Inactive Registered Visitor
#7
Agree with Carl Day

I must agree with Carl as well. Although, we must not mix point 2 and point 3. We can easily show the perception of reducing PPM through manipulating information, when in fact nothing has changed. It all boils down to how “real” is management’s commitment
:agree:
 

Atul Khandekar

Quite Involved in Discussions
#8
I am not an ASQ member myself ( a colleague in my company is) but I have read the article. I think ISO 9k2k has the potential to become a good business practice if followed in the right spirit and focus. As things stand today ( I am not in the US, so my opinion may not hold good for the US scenario), it has come to be nothing but scam. Bert Gunter's comments referenced in Hoyer's article explain why..

I really appreciated Kevin Mader's pertinent observations in his reply 'Quality has taken a backseat to profits' in QP mailbag December 2001 issue.
-Atul.
 
Last edited:

Marc

Retired Old Goat
Staff member
Admin
#9
More and more people appear to be seeing things as I have for some time.

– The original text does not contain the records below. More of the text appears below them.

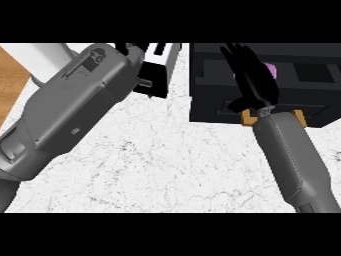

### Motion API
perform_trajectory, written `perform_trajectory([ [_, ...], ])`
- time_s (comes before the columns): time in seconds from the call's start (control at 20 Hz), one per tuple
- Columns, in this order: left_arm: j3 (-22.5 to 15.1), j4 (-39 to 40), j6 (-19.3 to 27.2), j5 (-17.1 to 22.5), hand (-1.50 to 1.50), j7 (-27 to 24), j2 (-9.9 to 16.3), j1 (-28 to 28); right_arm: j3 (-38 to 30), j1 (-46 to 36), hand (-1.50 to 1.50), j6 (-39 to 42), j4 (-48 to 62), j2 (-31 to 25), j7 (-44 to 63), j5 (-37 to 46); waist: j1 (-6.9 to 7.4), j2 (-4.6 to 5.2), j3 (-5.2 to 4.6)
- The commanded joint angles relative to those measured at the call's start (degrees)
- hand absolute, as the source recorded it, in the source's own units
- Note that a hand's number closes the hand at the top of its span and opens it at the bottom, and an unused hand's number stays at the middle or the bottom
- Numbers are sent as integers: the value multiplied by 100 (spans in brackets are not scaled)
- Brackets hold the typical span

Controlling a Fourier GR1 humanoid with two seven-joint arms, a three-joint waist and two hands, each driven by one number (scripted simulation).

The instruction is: Pick up the can, place it into the drawer and close the drawer

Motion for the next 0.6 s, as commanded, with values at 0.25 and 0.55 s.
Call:
perform_trajectory([
  [0.25,6,-805,240,-259,-150,290,308,399,-478,-673,-150,-1484,2013,-4,-125,238,72,87,45],
  [0.55,103,-1121,28,-293,-150,586,695,624,-757,-1151,-150,-2182,2760,-170,-386,209,83,110,46],
])
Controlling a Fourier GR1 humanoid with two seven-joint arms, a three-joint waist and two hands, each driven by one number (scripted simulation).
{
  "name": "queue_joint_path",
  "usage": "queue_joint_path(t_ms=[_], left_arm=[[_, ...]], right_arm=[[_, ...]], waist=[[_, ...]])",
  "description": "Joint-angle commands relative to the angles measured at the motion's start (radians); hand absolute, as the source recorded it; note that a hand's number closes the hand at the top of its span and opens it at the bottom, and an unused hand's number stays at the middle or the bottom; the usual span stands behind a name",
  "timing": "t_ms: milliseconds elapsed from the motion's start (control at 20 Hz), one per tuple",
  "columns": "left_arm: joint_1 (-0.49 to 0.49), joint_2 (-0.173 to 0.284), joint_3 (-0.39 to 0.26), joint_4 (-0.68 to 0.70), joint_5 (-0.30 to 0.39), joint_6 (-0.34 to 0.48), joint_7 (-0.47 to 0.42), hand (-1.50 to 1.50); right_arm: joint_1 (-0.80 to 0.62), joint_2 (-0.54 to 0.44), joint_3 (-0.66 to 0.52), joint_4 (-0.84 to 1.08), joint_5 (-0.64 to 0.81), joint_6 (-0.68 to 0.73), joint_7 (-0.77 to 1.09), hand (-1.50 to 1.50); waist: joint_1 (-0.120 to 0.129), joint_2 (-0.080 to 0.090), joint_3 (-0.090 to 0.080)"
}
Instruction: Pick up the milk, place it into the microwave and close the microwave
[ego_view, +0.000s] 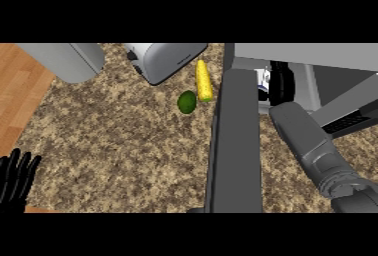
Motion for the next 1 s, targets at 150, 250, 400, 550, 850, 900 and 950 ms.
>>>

If you're an ASQ member, see http://www.asqnet.org/perl/forums/get_msg.pl?msg_id=13121

In part it reads:
2. All Six Sigma and ISO 9000 like programs have offered, though, to the outcast Quality Manager, an opportunity to get some resources (otherwise not available) to use for systems and process improvements.... Most of the CEO's are as short term oriented as the (in)famous Jack Welch and would not have otherwise spent money on Q.A. related issues unless it was necessary immediately for furthering business operations. Deming's concepts are as alien to most business "leaders" as a 10-year ROI.
 
F

Fire Girl

#10
db said:
(I often say that much of ISO 9001 fall into the “well duh” category)
:)
You really could say that a lot of ISO 9001 should be common sense. But we all know how common that is! :biglaugh: You would think ( for example) that people would know that they would have to calibrate equipment, document it, etc. Why would we even need procedures on THAT. However, people get nailed (including myself ) all the time for that. I really do think it's important to document stuff. NEVER take for granted that people will know what to do. At least if it's written down, you have something to fall back on when they come up with their, "Where does it say I have to do that" line.

ISO really covers a lot of basic business concepts. That's the thing a lot of people may not realize- it's a MINIMUM REQUIREMENT. You really should be going beyond ISO.